Why should the devout Mr. Hagee and his one million followers be so enamored of Israel? Actually, they have no rational reasons to offer. However, they do have a number of non-rational ones. For example, “We support Israel because all other nations were created by an act of man, but Israel was created by an act of God.”
Hagee and his followers do not know that this is so. They just ardently believe it is so. Yet there is a difference between demonstrable fact and belief. As to subject, ardent belief, or what might be called faith, is widely variable and changes over time. Thus, for a considerably longer period of time than the life of Hagee’s particular brand of Christianity (in fact for thousands of years) vast numbers of people ardently believed in the reality of the Olympian Gods. For almost 1200 years, countless individuals, every bit as assured of their faith as Pastor Hagee, came to the shrine at Delphi to prey to Apollo and, through his oracle, the Sibyl, petition for the God’s advice and favor.
There is no more hard evidence for Hagee’s faith than that of the Sibyl. Think of the lottery. Despite people’s belief in their “lucky number,” every number has an equal probability of turning up. In the same way, when John Hagee dies he has an equal chance of finding himself on the shore of the River Styx as he does at the gates of heaven or hell. Of course, this comparison is not completely accurate.

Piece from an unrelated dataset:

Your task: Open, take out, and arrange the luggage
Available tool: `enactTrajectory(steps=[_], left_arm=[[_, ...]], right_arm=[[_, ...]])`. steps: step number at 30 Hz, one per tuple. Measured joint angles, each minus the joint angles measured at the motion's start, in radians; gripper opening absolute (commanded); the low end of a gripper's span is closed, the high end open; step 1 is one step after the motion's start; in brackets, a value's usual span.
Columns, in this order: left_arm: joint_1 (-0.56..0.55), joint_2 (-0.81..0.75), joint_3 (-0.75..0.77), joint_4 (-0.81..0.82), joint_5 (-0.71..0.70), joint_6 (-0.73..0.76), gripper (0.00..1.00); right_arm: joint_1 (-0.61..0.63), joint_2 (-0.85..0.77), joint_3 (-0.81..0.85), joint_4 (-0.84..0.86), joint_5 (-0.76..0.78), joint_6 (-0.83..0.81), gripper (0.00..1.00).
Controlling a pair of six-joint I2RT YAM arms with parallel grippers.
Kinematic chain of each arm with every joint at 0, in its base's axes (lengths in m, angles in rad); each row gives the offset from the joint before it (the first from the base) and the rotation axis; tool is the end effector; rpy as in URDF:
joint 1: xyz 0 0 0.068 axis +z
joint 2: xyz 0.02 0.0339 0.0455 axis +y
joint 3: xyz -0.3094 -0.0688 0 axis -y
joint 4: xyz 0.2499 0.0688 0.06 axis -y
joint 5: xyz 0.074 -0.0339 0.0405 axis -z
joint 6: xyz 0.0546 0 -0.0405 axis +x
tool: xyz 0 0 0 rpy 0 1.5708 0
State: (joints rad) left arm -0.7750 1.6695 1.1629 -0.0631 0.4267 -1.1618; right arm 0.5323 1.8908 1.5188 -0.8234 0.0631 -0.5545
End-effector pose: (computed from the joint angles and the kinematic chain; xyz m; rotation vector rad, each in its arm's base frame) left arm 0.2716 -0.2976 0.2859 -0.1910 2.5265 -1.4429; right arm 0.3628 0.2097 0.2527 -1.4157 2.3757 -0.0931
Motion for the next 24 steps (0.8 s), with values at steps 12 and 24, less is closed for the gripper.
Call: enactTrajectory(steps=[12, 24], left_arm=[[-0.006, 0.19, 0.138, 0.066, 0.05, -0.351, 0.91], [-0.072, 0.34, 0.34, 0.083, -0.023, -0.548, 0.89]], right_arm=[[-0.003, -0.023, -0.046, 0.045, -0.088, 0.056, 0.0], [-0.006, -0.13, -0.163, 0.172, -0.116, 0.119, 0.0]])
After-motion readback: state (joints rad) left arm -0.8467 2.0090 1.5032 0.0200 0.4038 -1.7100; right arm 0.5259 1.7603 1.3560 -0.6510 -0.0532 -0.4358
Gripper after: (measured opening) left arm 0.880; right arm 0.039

Here there is also the equal chance that no number turns up at all, and Mr Hagee simply dissolves into worm food.
Just so there is no hard evidence for the claim that Israel was created “by an act of God.” (As to modern Israel there is no historical doubt that the deed was done by a combination of Zionist militias, the British Empire, and the General Assembly of the United Nations.) The Bible stories are just that, stories, and quoting them as if they constituted evidence beyond the realm of faith just won’t do.
No one credits the stories told in Hesiod’s Theogony (the story of the origin of the Olympian Gods) as proof positive of the existence of Zeus and Apollo. Pastor Hagee would counter that the Theogony was “created by an act of man”while the Bible is, allegedly, the divinely inspired words of God. And, indeed, it appears that up to one-third of the adults in the United States agree with him. Unfortunately, it is quite possible that as many people now believe in the literal, divine truth of the Bible (and therefore the divine origin of Israel) as once believed in the reality of Zeus and his Olympian clan.
However, it is worth repeating that belief no matter how ardently held, does not make something true. And, it does not matter if it is the belief of one person or a million. The situation is the same. Faith is not the same as fact.
Unfortunately, this does not put an end to our subject. Faith may not move mountains but it can move the masses. It can move Hagee’s million and many others as well to actions that are very real indeed. It can move people to empty their wallets in an effort to financially support their alleged certainties. Worse yet, it can move them to take up arms and slaughter their neighbors–or at least cheer on others who do so.
I have a strong suspicion that if the Israelis some day evict every last Palestinian from Pastor Hagee’s “Holy Land,” killing thousands in the process, the pastor will shout Hallelujah and salivate in anticipation of the second coming of Christ. It is just a personal opinion, mind you, but if you believe so strongly that you are willing to underwrite murder and mayhem you constitute a real danger to world peace. As such you should be preaching your defense before the International Criminal Court rather than preaching to the multitude.